Questa decisione non ha però sortito grandi effetti, almeno stando al reportage del quotidiano di New York, visto che alcuni dipendenti del gruppo che lavora alle segnalazioni delle violazioni hanno minacciato di licenziarsi. D’altro canto, i responsabili stessi della campagna di Trump non hanno calcato la mano, assicurando che non si sono mai sentiti discriminati dal social, piuttosto dalle aggressive contro-campagne dei democratici. Insomma, che sta succedendo in Facebook? Solo una tempesta elettorale che non sta risparmiando nessuno o qualcosa di più?
Some of Trump's Facebook posts were considered for removal as hate speech before Zuckerberg intervened https://t.co/ywHgzwWglA 🔓
— The Wall Street Journal (@WSJ) October 21, 2016
La conversazione
Winston Churchill amava dire che se trovava qualcuno accendersi una sigaretta sotto il cartello “vietato fumare” lo multava, se ne trovava dieci li invitava a spostarsi, se ne trovava mille toglieva il cartello. Intendeva con questa metafora spiegare quanto fosse determinante nella logica politica prendere atto delle dinamiche di una società e il cambiamento di ciò che viene considerato lecito oppure no. Zuckerberg, forse scottato anche dalle accuse di aver lasciato che alcuni dipendenti manipolassero il trend delle news a svantaggio dei repubblicani, ha in sostanza fatto lo stesso, come ha spiegato un portavoce di Facebook giustificando questo stop al lavoro di segnalazione dei contenuti:
Molte persone stanno esprimendo opinioni su questo contenuto particolare, ed è diventato una parte importante della conversazione intorno a chi sarà il prossimo presidente degli Stati Uniti. (…) Stiamo permettendo di esprimersi a voci che la gente trova interessanti, significative o importanti per il pubblico interesse, anche se potrebbero comunque violare i nostri standard.
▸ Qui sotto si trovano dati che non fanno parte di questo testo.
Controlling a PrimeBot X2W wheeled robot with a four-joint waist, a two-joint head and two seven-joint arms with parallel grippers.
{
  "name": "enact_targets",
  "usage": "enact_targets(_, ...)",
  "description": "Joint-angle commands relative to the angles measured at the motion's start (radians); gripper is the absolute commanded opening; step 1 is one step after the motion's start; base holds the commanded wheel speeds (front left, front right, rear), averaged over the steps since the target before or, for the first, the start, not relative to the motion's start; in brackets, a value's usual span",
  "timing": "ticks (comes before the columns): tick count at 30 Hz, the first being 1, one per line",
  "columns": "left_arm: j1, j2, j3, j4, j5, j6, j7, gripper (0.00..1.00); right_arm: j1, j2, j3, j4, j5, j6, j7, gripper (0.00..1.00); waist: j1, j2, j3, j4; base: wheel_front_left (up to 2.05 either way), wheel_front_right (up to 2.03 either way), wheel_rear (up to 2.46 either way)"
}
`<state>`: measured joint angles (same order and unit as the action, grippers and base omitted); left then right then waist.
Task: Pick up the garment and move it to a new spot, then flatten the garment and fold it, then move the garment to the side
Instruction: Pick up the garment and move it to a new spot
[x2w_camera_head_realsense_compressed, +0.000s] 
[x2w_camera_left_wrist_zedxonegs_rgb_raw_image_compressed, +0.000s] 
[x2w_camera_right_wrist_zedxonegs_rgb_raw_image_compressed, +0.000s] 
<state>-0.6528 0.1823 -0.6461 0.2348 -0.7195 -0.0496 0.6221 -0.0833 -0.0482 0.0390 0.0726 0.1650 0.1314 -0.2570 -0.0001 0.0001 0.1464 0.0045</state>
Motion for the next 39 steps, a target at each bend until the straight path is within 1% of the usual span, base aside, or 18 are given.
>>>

Lo standard dunque è diventato flessibile. La stessa frase detta da chiunque di noi potrebbe essere bannata, se detta invece da Donald Trump restare online. Difficile da digerire. Certamente è la prima volta che la ragion politica, il realismo politico entra così prepotentemente in Facebook. Forse per non uscirne più.
Come non definirla media company?
Circa il 44% degli americani si informa soltanto attraverso Facebook. La news feed è lo specchio dell’opinione pubblica, quella formata e quella in formazione. Anna Lauren Hoffmann, docente di etica dell’informazione presso l’Università della California, Berkeley, è convinta che Facebook stia affrontando per la prima volta «la sua dimensione politica», il che è piuttosto scontato, pensando al contesto, al suo peso, ma anche preoccupante visto che ad ogni buona occasione (anche in Italia poco tempo fa durante il suo speech alla LUISS), Zuck rifiuta sempre di definire la sua creatura come una piattaforma mediatica a tutti gli effetti. Questa ammissione porterebbe al riconoscimento di una serie di responsabilità che evidentemente non vuole. Tuttavia, anche questo passo su Trump – come anche la presa di posizione garantista sulla donazione di Peter Thiel, rinnegato della Silicon Valley perché di simpatie repubblicane – dimostra che sta diventando un rifiuto al quale ormai non crede più nessuno.
Se Facebook vuole essere un luogo di libera espressione, come può conservare una neutralità che, a fronte delle spaventose parole di certi politici, rischia soltanto di essere un passepartout per la discriminazione sociale? Dilemma tremendo, per il social e anche per quel miliardo e mezzo di persone che lo frequentano.